Sif attempted to comprehend his words, failed, tried again, then muttered something about sneaky feathered snakes.

"I shall offer up my prayers with your screams, my love," Björnar rumbled into her ear, his mouth then descending upon hers as his tongue soon stole away her ability to think. His hands deftly relieved her of her offensive bathing suit, and the moment his large hands caressed the plump flesh of her breasts, she let out a loud groan of pure, unfettered lust. She breathed heavily, arching her body against him as her hands clawed down his back, dragging her fingertips across his markings, scars, and skin in no particular order.

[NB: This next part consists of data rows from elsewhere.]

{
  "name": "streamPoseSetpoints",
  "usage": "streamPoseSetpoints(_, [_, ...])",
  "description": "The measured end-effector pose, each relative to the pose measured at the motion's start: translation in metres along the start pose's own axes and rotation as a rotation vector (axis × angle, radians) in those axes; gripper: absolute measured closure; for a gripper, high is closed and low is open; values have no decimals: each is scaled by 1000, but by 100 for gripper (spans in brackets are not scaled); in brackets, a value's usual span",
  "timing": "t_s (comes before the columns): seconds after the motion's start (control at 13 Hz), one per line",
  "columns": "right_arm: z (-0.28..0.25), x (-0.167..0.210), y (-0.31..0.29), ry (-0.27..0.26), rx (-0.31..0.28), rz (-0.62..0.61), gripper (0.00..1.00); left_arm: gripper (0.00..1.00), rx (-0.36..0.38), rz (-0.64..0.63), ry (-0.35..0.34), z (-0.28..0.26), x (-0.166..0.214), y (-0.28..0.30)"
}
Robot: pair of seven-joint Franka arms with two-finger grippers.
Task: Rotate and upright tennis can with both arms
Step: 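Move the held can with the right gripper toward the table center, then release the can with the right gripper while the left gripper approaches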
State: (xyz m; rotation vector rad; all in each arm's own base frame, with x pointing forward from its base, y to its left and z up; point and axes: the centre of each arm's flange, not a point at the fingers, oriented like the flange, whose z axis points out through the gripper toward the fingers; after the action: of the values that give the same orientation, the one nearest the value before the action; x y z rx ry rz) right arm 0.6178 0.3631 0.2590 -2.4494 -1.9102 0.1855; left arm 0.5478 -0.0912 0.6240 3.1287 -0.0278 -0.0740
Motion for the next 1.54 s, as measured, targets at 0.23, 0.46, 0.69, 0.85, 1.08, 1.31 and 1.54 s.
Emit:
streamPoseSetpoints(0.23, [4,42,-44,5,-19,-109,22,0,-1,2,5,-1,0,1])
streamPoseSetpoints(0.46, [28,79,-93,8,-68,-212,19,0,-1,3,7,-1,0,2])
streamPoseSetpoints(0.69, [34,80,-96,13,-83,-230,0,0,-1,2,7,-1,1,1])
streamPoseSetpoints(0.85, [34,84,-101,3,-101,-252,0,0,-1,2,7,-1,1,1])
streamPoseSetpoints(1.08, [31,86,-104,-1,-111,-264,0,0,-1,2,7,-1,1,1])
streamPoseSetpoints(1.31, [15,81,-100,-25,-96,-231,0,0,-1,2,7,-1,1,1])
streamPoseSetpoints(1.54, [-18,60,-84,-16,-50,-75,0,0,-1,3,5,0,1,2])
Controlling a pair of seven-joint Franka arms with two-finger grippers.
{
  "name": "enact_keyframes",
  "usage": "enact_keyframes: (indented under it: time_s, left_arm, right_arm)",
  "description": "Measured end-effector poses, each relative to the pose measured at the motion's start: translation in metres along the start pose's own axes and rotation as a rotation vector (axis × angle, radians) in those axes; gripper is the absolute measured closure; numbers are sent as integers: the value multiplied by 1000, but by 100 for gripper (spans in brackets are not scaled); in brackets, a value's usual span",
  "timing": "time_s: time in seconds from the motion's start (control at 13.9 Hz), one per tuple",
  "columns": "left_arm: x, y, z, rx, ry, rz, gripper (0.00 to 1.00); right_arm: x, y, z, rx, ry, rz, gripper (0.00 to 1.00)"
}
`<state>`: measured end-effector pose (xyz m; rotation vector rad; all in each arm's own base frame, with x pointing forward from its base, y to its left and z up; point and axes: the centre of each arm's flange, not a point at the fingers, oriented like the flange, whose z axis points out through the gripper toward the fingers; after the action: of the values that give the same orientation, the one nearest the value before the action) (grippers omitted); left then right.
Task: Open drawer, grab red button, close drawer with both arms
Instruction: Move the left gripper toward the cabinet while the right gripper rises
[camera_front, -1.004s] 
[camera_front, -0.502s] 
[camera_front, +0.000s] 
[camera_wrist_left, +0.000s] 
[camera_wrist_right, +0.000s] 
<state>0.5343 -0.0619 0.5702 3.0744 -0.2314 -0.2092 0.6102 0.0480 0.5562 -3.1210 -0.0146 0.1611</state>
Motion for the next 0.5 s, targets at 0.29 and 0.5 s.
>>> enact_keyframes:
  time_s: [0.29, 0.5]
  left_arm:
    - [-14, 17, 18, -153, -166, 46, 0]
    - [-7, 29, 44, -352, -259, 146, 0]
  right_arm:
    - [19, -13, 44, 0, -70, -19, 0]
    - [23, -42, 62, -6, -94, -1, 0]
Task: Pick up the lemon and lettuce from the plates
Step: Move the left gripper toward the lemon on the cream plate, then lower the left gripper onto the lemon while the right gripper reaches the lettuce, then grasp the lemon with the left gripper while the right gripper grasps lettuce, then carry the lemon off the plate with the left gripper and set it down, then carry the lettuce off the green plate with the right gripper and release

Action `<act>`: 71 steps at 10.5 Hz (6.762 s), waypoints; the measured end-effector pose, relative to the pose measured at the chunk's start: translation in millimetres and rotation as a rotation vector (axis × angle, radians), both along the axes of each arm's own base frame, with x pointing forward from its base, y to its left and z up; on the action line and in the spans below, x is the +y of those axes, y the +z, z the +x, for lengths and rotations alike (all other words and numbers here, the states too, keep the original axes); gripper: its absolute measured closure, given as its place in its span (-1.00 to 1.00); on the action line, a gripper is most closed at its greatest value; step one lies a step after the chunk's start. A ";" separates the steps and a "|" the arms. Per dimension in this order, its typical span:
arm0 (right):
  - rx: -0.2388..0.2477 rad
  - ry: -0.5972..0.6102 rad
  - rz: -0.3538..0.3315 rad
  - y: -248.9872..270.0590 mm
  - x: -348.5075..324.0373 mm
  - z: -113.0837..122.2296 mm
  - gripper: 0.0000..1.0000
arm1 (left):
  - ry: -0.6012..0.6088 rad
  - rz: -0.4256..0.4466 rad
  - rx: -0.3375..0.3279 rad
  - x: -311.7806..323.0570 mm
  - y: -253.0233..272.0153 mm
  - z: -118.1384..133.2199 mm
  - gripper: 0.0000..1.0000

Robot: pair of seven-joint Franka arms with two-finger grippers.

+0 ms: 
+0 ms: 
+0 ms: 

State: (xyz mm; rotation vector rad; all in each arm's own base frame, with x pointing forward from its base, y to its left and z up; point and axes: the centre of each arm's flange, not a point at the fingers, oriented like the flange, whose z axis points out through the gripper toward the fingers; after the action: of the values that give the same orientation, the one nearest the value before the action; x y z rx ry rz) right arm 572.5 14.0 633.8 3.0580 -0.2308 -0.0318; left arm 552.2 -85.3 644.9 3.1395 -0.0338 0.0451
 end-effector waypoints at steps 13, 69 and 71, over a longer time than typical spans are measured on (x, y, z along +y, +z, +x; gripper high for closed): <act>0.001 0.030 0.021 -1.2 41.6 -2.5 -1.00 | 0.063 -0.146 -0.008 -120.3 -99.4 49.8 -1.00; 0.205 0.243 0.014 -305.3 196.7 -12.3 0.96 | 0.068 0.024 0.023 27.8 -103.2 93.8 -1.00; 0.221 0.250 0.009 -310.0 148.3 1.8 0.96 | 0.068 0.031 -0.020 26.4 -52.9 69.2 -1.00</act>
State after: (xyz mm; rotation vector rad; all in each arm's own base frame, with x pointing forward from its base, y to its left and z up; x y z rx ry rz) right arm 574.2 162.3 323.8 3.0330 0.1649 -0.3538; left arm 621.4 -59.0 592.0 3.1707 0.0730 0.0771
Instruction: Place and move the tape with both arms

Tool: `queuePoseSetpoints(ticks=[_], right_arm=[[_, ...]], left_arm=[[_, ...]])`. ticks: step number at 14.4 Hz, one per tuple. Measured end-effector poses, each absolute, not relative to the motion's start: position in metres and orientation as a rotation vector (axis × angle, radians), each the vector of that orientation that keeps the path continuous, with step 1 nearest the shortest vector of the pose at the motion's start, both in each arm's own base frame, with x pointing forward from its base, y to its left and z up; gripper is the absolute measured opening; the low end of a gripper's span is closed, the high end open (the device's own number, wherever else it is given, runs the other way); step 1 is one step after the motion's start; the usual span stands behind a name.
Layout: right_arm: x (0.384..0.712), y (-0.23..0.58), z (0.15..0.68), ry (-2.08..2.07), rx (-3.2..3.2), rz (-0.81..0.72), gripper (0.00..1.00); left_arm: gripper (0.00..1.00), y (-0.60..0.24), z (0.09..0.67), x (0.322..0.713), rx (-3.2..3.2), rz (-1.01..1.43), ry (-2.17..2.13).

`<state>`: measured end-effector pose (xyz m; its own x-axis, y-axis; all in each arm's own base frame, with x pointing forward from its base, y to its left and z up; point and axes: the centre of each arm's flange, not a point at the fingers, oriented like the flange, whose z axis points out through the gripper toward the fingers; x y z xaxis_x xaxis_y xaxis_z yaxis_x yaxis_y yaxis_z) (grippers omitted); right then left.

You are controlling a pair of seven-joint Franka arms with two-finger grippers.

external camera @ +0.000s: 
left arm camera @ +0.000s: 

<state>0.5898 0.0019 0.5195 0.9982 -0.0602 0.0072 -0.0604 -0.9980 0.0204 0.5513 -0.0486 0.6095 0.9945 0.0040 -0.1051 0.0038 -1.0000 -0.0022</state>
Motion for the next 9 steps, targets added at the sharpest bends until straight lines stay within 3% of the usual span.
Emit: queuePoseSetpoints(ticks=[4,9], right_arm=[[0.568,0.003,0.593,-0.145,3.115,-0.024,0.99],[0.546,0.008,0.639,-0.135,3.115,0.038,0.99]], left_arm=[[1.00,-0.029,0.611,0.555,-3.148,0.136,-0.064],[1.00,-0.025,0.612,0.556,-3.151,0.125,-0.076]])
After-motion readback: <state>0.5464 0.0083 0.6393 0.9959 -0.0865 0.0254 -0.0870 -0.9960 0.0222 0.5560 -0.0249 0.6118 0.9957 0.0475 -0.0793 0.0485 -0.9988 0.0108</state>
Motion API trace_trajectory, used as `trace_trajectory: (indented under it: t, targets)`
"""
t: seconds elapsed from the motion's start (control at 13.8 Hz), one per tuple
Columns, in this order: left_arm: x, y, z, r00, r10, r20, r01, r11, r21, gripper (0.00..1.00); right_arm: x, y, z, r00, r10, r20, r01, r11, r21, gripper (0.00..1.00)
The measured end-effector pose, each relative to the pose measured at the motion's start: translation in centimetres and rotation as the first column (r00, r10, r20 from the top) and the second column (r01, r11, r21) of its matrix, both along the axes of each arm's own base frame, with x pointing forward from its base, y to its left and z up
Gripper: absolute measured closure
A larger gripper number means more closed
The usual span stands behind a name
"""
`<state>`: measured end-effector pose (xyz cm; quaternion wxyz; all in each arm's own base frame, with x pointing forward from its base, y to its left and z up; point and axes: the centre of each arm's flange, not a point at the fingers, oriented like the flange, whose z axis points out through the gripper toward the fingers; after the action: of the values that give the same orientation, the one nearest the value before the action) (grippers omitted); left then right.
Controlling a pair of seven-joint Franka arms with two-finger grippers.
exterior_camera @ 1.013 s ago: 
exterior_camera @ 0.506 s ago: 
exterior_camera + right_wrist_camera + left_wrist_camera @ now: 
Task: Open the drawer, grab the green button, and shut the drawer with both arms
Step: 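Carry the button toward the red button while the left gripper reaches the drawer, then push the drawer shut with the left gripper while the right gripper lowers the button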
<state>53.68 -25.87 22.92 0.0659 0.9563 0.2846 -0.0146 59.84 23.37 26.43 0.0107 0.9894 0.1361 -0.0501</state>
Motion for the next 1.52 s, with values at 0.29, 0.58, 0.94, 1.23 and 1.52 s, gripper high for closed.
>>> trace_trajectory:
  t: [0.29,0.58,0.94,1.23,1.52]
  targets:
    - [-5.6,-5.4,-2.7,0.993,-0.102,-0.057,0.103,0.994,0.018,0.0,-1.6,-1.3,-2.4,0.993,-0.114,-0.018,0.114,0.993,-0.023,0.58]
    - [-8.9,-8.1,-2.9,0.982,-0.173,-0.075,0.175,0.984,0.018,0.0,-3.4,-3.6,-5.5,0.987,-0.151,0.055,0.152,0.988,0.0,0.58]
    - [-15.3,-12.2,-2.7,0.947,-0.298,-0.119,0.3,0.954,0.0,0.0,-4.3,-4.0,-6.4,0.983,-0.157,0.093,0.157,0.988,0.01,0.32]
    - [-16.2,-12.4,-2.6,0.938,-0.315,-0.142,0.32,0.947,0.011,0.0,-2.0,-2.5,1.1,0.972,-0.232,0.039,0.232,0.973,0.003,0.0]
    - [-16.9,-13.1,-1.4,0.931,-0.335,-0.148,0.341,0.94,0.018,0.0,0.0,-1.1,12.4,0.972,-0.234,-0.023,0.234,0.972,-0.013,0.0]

Björnar's body seemed to freeze for a moment and then he growled possessively, his teeth fastening upon the skin of her neck as he ran the length of his muscular body against hers, his readiness more than eager and willing to serve, but he captured one of her breasts in his mouth instead, lightly flicking the nipple with his tongue.

Sif moaned loudly, her arms flailing out, then pulling him tightly against herself as she gasped and whimpered in pleasure. With every breathy little moan and cry of ecstasy, a trail of blue began to inexorably spread and undulate across her pale, golden skin. Björnar groaned, one hand fumbling around for something he couldn't quite think clearly enough to actually find.

Suddenly, an egg-shard pendant dropped around Sif's neck from somewhere above. Laufey's amused expression was accented by the smooth slide of the traditional bonding ice-paint as he traced it over Björnar and Sif's growing, spreading markings.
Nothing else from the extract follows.